Supply the number of lines in the data below that hold "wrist", and let that number be the whole answer.

Exercise data »
- Opening Delimiter -

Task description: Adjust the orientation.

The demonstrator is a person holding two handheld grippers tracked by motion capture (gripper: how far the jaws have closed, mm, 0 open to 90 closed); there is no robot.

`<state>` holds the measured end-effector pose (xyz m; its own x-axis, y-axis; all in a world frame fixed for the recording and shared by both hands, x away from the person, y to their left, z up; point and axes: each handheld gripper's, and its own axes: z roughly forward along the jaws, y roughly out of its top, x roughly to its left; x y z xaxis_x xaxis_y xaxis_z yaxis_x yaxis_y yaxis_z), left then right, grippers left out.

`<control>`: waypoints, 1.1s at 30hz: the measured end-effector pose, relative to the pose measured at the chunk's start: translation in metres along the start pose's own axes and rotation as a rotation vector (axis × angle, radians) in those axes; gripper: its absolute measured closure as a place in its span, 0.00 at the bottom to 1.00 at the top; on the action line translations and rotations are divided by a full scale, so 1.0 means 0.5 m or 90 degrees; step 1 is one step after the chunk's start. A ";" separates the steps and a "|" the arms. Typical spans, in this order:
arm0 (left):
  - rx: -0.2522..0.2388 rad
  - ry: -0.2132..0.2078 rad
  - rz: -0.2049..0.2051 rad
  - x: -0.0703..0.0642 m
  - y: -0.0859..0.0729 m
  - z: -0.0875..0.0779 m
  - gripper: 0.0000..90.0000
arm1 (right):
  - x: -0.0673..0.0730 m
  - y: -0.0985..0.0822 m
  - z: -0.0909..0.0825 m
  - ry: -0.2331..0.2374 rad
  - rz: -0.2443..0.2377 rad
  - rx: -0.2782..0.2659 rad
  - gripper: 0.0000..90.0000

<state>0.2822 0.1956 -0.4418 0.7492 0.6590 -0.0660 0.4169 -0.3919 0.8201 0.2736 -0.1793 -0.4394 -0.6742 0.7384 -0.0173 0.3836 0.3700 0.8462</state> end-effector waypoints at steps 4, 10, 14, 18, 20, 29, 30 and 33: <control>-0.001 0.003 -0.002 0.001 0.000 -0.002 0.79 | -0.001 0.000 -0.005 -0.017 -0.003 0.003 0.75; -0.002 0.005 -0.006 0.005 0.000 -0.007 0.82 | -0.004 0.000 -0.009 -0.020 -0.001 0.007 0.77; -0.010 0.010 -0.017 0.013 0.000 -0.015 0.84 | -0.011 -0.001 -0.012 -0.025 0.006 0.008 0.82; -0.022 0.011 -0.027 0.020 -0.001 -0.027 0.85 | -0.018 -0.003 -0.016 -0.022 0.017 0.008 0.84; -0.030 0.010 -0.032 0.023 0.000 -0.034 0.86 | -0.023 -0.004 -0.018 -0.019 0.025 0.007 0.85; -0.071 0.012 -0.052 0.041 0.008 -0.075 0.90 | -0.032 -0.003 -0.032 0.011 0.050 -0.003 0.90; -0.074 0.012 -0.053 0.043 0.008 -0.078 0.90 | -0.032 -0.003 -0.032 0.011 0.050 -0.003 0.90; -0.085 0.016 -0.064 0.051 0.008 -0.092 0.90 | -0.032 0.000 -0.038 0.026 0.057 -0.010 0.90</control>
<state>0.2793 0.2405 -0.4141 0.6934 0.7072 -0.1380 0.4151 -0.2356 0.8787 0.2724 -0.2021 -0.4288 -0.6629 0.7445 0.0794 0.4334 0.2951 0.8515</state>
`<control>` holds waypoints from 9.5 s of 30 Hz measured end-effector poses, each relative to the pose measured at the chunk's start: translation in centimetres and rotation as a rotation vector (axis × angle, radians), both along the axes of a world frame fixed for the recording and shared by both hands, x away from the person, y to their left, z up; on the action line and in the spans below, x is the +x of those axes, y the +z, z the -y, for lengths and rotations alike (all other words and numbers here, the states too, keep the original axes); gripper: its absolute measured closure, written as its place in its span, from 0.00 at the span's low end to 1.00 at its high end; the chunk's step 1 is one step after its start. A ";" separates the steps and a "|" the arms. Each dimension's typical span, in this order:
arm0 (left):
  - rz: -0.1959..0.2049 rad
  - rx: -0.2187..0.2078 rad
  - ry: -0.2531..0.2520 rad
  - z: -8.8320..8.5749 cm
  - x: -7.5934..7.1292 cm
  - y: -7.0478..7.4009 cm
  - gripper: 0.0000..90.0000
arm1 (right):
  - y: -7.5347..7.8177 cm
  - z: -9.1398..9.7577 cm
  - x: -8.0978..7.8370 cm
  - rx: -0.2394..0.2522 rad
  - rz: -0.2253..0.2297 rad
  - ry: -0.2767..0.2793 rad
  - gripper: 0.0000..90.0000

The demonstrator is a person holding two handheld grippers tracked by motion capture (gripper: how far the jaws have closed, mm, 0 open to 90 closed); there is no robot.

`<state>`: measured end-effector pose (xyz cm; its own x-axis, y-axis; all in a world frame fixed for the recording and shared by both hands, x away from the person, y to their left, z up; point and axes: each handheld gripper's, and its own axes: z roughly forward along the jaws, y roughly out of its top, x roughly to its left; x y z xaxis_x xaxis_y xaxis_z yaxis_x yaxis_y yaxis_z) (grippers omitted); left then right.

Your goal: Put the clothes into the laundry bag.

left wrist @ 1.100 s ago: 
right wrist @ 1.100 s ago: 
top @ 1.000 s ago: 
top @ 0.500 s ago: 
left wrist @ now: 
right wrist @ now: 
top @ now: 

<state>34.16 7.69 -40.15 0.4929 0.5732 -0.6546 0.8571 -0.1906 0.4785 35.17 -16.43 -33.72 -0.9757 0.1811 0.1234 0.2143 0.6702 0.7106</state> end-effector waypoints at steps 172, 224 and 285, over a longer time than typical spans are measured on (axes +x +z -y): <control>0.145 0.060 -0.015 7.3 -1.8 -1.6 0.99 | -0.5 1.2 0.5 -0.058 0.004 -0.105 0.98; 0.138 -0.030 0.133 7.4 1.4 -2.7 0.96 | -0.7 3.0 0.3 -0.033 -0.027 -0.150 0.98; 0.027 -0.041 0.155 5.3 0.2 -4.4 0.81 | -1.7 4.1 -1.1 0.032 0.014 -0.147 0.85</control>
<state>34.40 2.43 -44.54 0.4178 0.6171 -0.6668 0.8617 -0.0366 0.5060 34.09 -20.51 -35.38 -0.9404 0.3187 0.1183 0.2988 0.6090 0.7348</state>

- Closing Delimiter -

Exercise solution »
4